Lack of good release planning is endemic. Teams seem caught up in iteration-at-a-time development and not planning for releases. Even those who create initial release plans often fail to keep them current. This approach enables teams to resist request for “spurious” information such as “how much is this project going to cost,” or “how long is this project going to take?”

This session will address why release planning is so important and then cover a series of release planning topics such as value-driven planning and multi-level planning

Zen and the Art of Software Quality

room: Crystal B — time: Monday 16:00-16:45, Monday 16:45-17:30
Level: Practicing

Traditional development emphasizes “following a plan with minimal changes,” whereas agile stresses “adapting successfully to inevitable changes.” If agility is delivering customer value by being flexible, then how can measuring agile performance by adherence to schedule, cost, and scope be valid? We need to modify project success measures in order to build effective agile organizations. The session will build a case for changing performance measurement from the traditional Iron Triangle of cost, schedule, and scope to an Agile Triangle that focuses on value, quality, and constraints.

Agile Project Management—Innovation in Action

room: Grand Ballroom B — time: Thursday 09:00-09:45, Thursday 09:45-10:30
Level: Introductory

Agile Project Management (APM) addresses the challenges of embracing change, encouraging innovation, and delivering continuous customer value through a set of agile principles and practices.

The session will present the conceptual framework of agile methods, how agile processes are Envision-Evolve rather than Plan-Do, stories from agile projects both small and large (600 people) and from different domains such as software and medical instruments, and how the “flow” of an agile project differs from more traditionally managed projects.

Introducing agile to an organization

room: Regency C — time: Wednesday 09:00-09:45, Wednesday 09:45-10:30, Wednesday 11:00-11:45, Wednesday 11:45-12:30
Level: Introductory

Those who attend conferences or read books and articles discover new ideas they want to bring into their organizations—but they often struggle when trying to implement those changes. This session offers proven change management strategies to help you become a more successful agent of change in your organization. Learn how to plant effective seeds of change, and what forces in your organization drive or block change.
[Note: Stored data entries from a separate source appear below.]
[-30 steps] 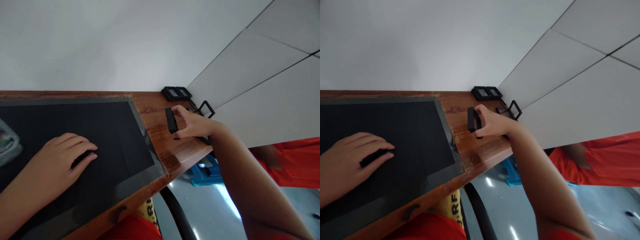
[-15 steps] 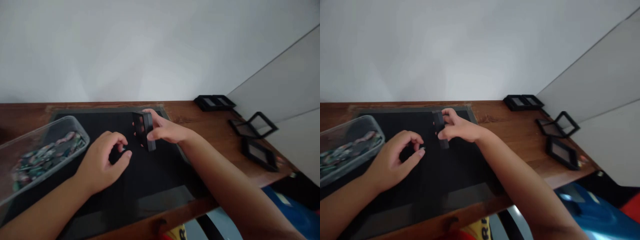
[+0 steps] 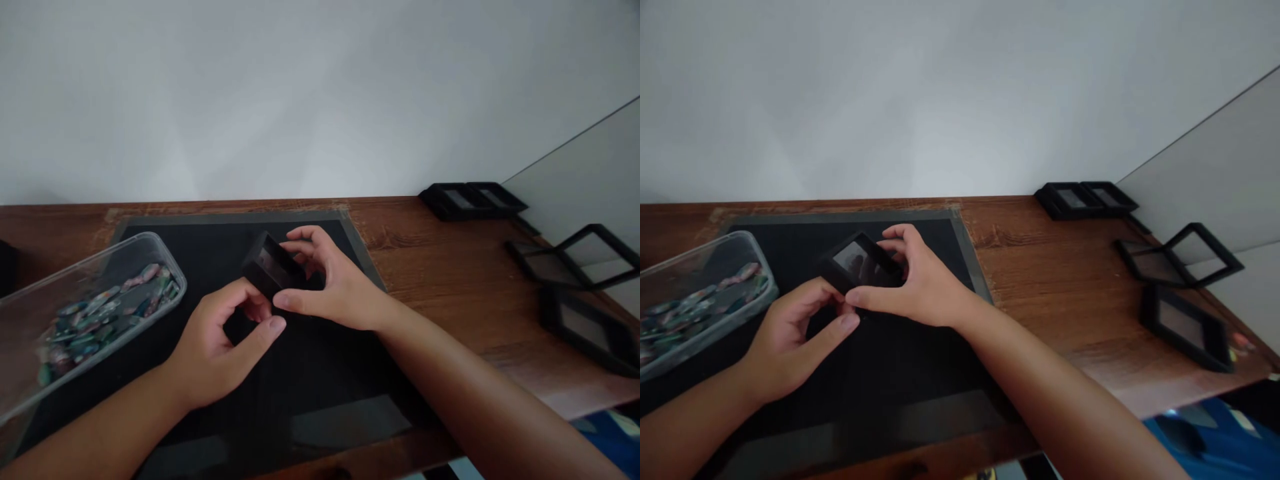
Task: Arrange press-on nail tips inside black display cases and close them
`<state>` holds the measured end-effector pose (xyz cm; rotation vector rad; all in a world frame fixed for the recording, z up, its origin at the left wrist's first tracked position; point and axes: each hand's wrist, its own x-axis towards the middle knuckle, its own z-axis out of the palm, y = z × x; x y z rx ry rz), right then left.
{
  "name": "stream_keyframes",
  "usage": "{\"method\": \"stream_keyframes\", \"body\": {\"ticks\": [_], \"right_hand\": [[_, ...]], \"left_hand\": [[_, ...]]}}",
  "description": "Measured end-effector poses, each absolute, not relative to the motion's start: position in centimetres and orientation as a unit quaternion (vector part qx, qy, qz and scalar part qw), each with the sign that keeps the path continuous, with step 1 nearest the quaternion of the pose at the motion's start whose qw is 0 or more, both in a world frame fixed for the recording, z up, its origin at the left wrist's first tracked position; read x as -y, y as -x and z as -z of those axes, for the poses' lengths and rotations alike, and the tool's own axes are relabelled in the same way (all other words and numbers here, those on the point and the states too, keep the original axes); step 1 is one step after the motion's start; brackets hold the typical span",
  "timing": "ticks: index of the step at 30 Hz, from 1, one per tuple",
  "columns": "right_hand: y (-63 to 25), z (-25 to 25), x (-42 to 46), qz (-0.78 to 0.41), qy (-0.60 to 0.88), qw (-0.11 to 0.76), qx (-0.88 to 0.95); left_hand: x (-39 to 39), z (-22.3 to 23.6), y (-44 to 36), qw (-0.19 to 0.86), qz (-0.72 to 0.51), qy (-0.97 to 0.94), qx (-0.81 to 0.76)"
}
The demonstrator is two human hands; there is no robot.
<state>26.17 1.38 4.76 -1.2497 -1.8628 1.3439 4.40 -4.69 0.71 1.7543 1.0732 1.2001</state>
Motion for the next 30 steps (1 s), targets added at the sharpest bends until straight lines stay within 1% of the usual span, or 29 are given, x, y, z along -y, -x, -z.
{"method": "stream_keyframes", "body": {"ticks": [3, 7, 10, 12, 15, 17, 19, 21, 24, 26, 28, 30], "right_hand": [[-25.8, -4.3, -1.0, -0.487, 0.464, 0.264, 0.691], [-25.7, -3.9, -0.5, -0.489, 0.423, 0.285, 0.708], [-26.1, -4.0, -0.5, -0.451, 0.385, 0.299, 0.747], [-26.3, -4.2, -0.6, -0.425, 0.368, 0.294, 0.773], [-26.3, -4.2, -0.7, -0.407, 0.362, 0.286, 0.788], [-26.1, -4.0, -0.6, -0.392, 0.371, 0.3, 0.786], [-25.9, -3.7, -0.5, -0.353, 0.39, 0.327, 0.785], [-25.8, -3.5, -0.4, -0.281, 0.41, 0.347, 0.795], [-26.1, -3.6, -0.3, -0.151, 0.42, 0.337, 0.829], [-26.4, -3.7, -0.4, -0.11, 0.411, 0.329, 0.843], [-26.5, -3.6, -0.5, -0.122, 0.405, 0.353, 0.834], [-26.6, -3.3, -0.8, -0.175, 0.406, 0.4, 0.803]], "left_hand": [[4.6, -0.4, -4.4, 0.404, -0.476, -0.653, -0.428], [4.4, -0.4, -4.6, 0.437, -0.491, -0.614, -0.438], [4.3, -0.7, -4.7, 0.461, -0.501, -0.585, -0.44], [4.3, -1.0, -4.9, 0.475, -0.506, -0.567, -0.444], [4.3, -1.4, -5.0, 0.488, -0.514, -0.545, -0.447], [4.3, -1.5, -5.1, 0.495, -0.521, -0.533, -0.447], [4.3, -1.7, -5.1, 0.499, -0.53, -0.521, -0.445], [4.2, -1.9, -5.2, 0.501, -0.54, -0.509, -0.445], [4.1, -2.1, -5.3, 0.5, -0.548, -0.495, -0.453], [4.1, -2.0, -5.2, 0.5, -0.548, -0.488, -0.46], [4.0, -2.0, -5.2, 0.505, -0.546, -0.481, -0.464], [4.0, -1.8, -5.1, 0.51, -0.547, -0.476, -0.463]]}}
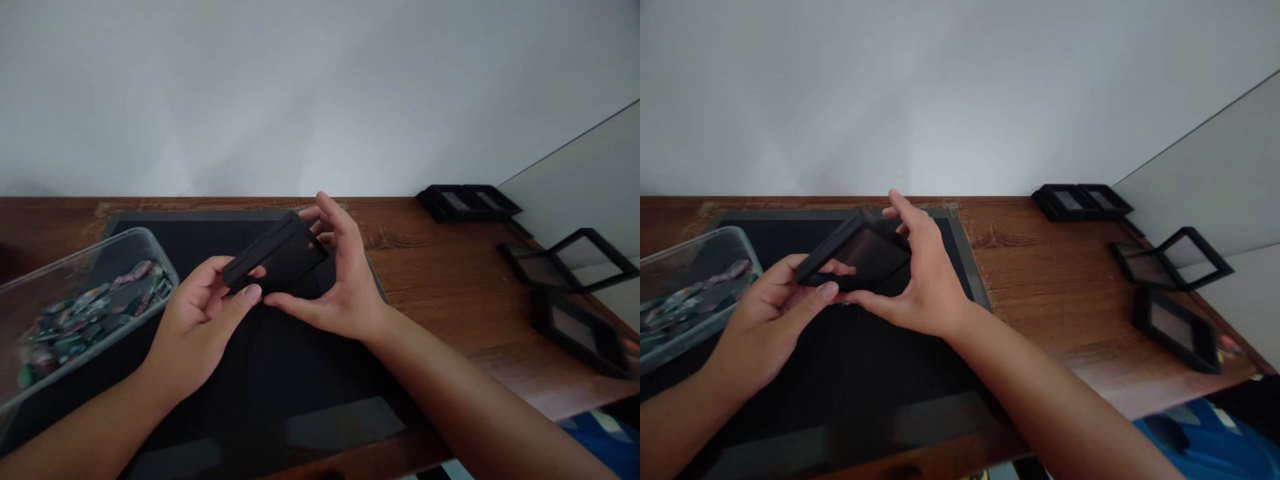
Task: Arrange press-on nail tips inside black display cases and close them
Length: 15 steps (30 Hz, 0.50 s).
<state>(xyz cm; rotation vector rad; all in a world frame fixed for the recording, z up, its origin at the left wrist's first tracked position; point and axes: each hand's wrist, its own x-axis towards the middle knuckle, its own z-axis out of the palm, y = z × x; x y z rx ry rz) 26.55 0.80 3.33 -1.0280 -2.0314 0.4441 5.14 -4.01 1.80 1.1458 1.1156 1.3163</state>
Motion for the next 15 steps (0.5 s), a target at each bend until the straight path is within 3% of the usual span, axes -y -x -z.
{"method": "stream_keyframes", "body": {"ticks": [3, 5, 11, 15], "right_hand": [[-26.4, -3.1, -1.1, -0.285, 0.386, 0.444, 0.757], [-26.2, -3.2, -1.1, -0.295, 0.337, 0.464, 0.764], [-25.9, -4.1, -0.4, -0.052, 0.278, 0.505, 0.816], [-26.2, -4.0, -0.6, 0.029, 0.28, 0.499, 0.82]], "left_hand": [[4.2, -1.5, -5.1, 0.513, -0.55, -0.469, -0.462], [4.3, -1.2, -5.1, 0.512, -0.556, -0.461, -0.466], [4.0, -0.9, -4.7, 0.505, -0.573, -0.43, -0.482], [4.5, -1.5, -4.7, 0.533, -0.537, -0.453, -0.471]]}}
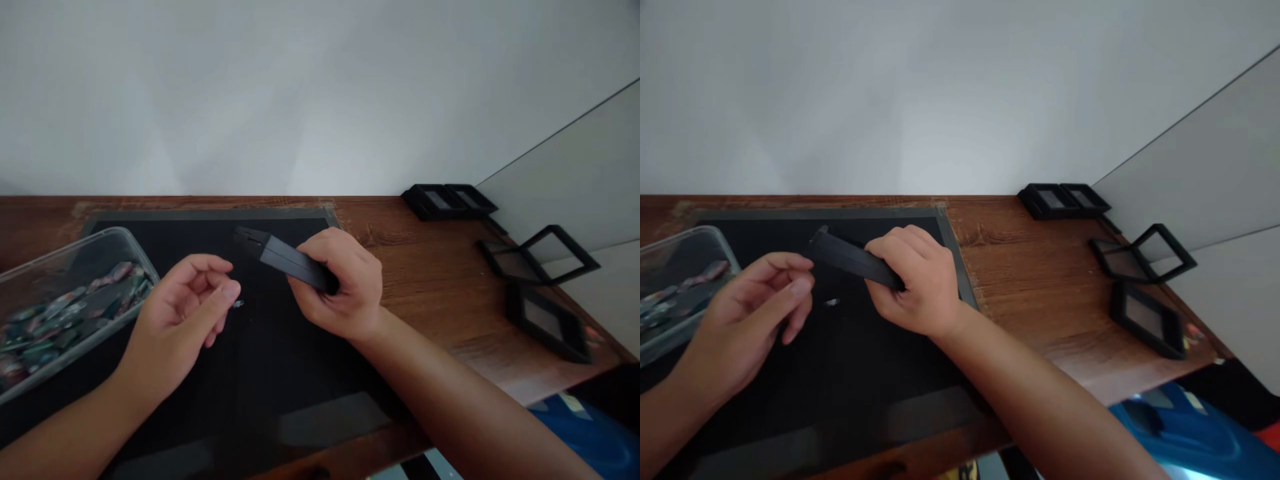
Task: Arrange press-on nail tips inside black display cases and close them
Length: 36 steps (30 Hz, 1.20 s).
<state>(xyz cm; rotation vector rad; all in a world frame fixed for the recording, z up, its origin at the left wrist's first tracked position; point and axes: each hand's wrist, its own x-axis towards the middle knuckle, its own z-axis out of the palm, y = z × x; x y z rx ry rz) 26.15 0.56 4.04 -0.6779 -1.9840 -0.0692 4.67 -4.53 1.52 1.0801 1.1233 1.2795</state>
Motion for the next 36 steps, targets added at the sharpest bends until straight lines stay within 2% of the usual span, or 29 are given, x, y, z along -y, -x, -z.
{"method": "stream_keyframes", "body": {"ticks": [5, 13, 19, 24, 28, 31, 34, 36], "right_hand": [[-26.3, -3.6, -1.1, 0.062, 0.259, 0.495, 0.827], [-26.2, -2.9, -1.4, 0.027, 0.247, 0.484, 0.839], [-26.3, -2.2, -1.7, 0.012, 0.193, 0.46, 0.867], [-26.8, -2.3, -2.0, -0.033, 0.238, 0.476, 0.846], [-27.0, -1.9, -2.1, -0.187, 0.322, 0.479, 0.795], [-27.0, -2.1, -2.2, -0.38, 0.377, 0.48, 0.695], [-26.9, -2.7, -2.1, -0.641, 0.318, 0.406, 0.569], [-26.9, -3.0, -1.9, -0.737, 0.254, 0.348, 0.521]], "left_hand": [[5.4, -2.0, -5.0, 0.58, -0.506, -0.466, -0.437], [4.7, -1.5, -4.5, 0.66, -0.478, -0.446, -0.371], [4.8, -1.7, -4.7, 0.644, -0.495, -0.443, -0.38], [4.9, -1.8, -4.9, 0.579, -0.514, -0.501, -0.388], [5.1, -1.5, -4.3, 0.465, -0.513, -0.622, -0.367], [4.9, -1.1, -3.7, 0.32, -0.491, -0.754, -0.298], [5.0, -0.7, -3.3, 0.197, -0.462, -0.826, -0.255], [5.1, -0.5, -3.4, 0.186, -0.459, -0.83, -0.256]]}}
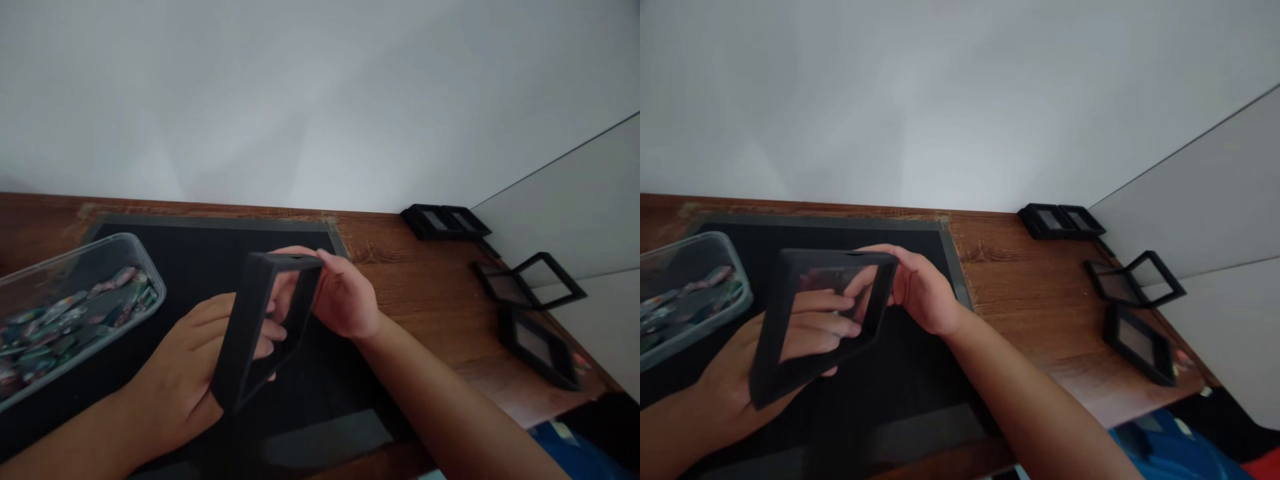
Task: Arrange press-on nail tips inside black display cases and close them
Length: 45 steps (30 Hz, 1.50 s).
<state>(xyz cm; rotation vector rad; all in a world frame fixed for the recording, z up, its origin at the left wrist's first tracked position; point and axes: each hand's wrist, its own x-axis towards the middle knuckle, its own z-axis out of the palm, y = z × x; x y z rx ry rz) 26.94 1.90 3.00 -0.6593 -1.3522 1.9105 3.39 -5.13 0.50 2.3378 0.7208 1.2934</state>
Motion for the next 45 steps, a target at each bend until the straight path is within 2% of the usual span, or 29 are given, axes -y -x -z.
{"method": "stream_keyframes", "body": {"ticks": [2, 4, 7, 9, 11, 13, 17, 20, 32, 45], "right_hand": [[-26.9, -3.0, -1.7, -0.739, 0.223, 0.346, 0.534], [-26.9, -2.8, -1.7, -0.68, 0.223, 0.393, 0.578], [-26.6, -2.6, -1.6, -0.547, 0.237, 0.505, 0.624], [-26.4, -2.7, -1.6, -0.436, 0.259, 0.586, 0.632], [-26.3, -2.9, -1.5, -0.304, 0.295, 0.632, 0.648], [-26.5, -3.2, -1.2, -0.177, 0.298, 0.629, 0.696], [-27.1, -3.4, -0.5, -0.048, 0.218, 0.51, 0.831], [-27.3, -3.3, -0.1, -0.028, 0.188, 0.462, 0.866], [-27.0, -2.7, -0.4, -0.02, 0.176, 0.414, 0.893], [-26.8, -3.9, -0.1, 0.012, 0.165, 0.353, 0.921]], "left_hand": [[5.3, -0.5, -3.6, 0.198, -0.469, -0.815, -0.277], [5.5, -0.6, -3.8, 0.236, -0.476, -0.787, -0.315], [5.5, -0.9, -3.8, 0.277, -0.481, -0.727, -0.404], [5.5, -1.2, -3.8, 0.264, -0.483, -0.683, -0.481], [5.7, -1.5, -3.9, 0.256, -0.475, -0.665, -0.516], [6.1, -1.7, -4.2, 0.286, -0.459, -0.684, -0.49], [7.2, -2.2, -5.1, 0.379, -0.456, -0.66, -0.461], [7.3, -2.6, -5.5, 0.426, -0.465, -0.611, -0.479], [5.7, -2.6, -5.7, 0.637, -0.483, -0.356, -0.484], [5.6, -2.8, -6.4, 0.634, -0.491, -0.349, -0.485]]}}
Come and discuss your organizational and personal change challenges.

Push, Pull, What is the difference

room: Grand Ballroom B — time: Thursday 16:00-16:45
Level: Introductory

In this talk Ola Ellnestam explains the differences between push and pull in a software development context.

The difference between push and pull is described and discussed. Followed by examples from other industries. Mentioning Toyota and Dell. After this rather brief introduction follows a simple and easy to understand exercise.

The Lean Lego Game

room: Grand Ballroom B — time: Tuesday 16:00-16:45, Tuesday 16:45-17:30
Level: Introductory

After revolutionizing the automobile industry, Lean principles have been applied to different knowledge areas, such as software development. However, many people haven’t been introduced to the concepts that made Lean successful. In this interactive session, the participants will work in a small Lego production line, experiencing the problems and applying Lean practices to overcome them. 8 to 20 participants, divided in 4 teams, will learn about: systems thinking, push vs. pull systems, waste, etc. We will also compare the production line scenario with the software development industry.